_Exercise objective_. What are the lines from the top of the entries through the one with "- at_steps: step"? Write them out exactly, with no pictures.

_Data extracts_.

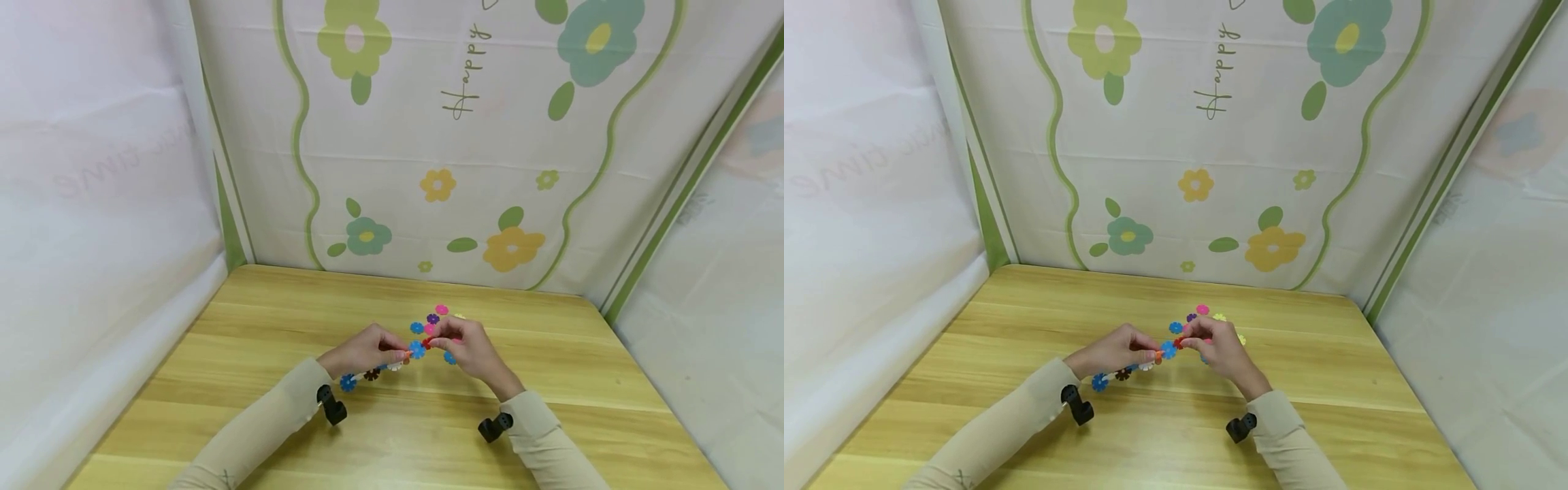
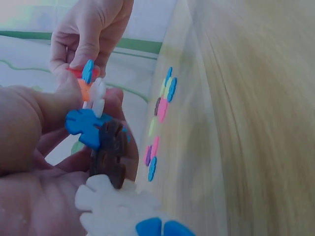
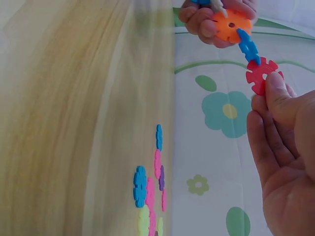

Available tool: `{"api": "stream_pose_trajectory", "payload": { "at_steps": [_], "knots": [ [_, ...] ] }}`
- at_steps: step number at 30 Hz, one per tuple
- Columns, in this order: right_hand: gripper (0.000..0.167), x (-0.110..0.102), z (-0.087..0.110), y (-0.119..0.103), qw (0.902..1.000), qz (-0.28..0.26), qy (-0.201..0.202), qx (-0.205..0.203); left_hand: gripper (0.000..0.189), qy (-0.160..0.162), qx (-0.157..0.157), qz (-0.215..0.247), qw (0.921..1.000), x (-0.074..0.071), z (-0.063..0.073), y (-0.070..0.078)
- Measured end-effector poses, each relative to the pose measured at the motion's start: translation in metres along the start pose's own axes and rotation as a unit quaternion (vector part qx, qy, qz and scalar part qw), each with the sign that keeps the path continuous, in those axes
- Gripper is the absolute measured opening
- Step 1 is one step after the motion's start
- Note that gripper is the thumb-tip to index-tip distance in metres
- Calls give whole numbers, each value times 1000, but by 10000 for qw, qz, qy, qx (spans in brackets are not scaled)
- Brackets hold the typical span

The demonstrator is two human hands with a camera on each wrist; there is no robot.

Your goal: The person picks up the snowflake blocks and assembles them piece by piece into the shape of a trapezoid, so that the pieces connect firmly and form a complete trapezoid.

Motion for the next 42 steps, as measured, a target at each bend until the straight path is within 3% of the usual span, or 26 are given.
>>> {"api": "stream_pose_trajectory", "payload": {
  "at_steps": [11,16,21,28,35,38,42],
  "knots": [
    [11,0,-3,-4,9996,285,40,-20,31,-191,158,-28,9997,0,-1,1],
    [13,-4,-3,-3,9995,280,-164,-36,36,-284,-81,143,9995,-1,-2,-1],
    [11,-4,-3,-3,9992,176,-338,-81,34,-293,-174,633,9974,3,-12,2],
    [10,-4,-2,-2,9977,297,-573,-192,36,-255,-108,831,9962,11,-28,2],
    [10,-24,-1,4,9904,1137,-782,84,36,-211,-141,925,9954,11,-28,0],
    [14,-27,-3,17,9796,1800,-862,256,34,-190,-186,951,9951,9,-27,-1],
    [13,-24,2,38,9663,2250,-976,781,38,-224,-308,962,9946,9,-28,-3]
  ]
}}
Point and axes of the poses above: each hand's wrist, its own z-axis away from the middle knuckle, its own x-axis out of the palm, y = z × x, the point moved 4 cm from there along -z, towards the middle knuckle, and after that the axes turned 8 degrees about x, right-handed, at the moved point
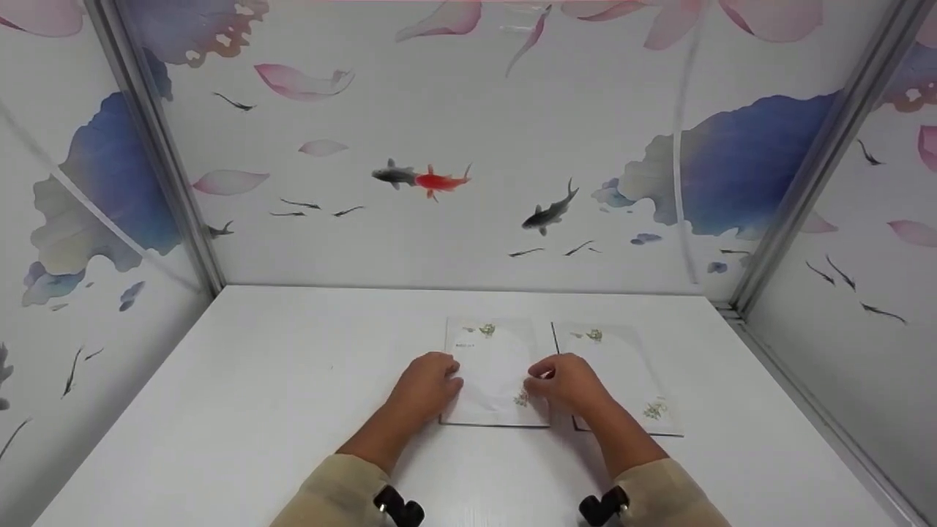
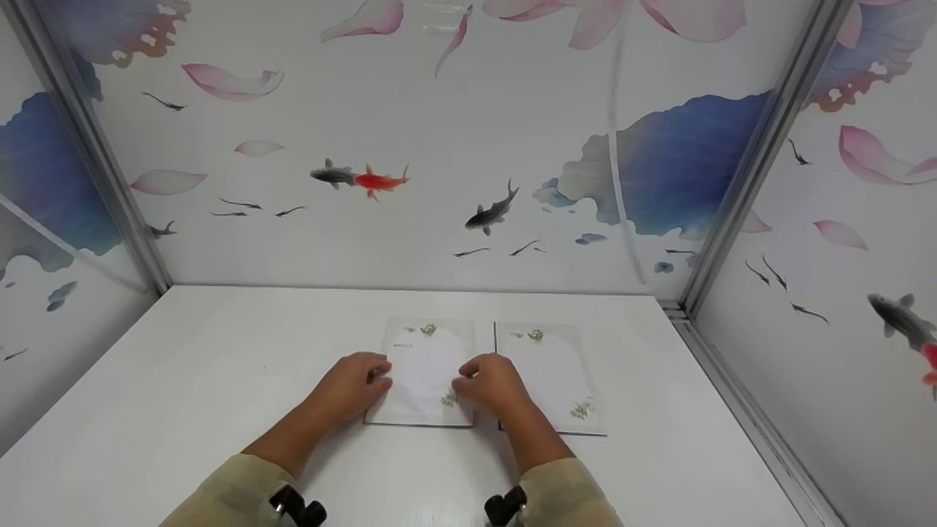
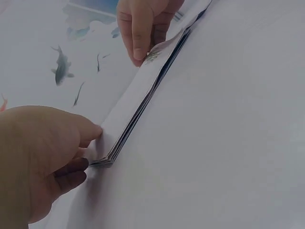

_Expected answer_.
Available tool: `{"api": "stream_pose_trajectory", "payload": { "at_steps": [_], "knots": [ [_, ...] ] }}`
- at_steps: step number at 30 Hz, one per tuple

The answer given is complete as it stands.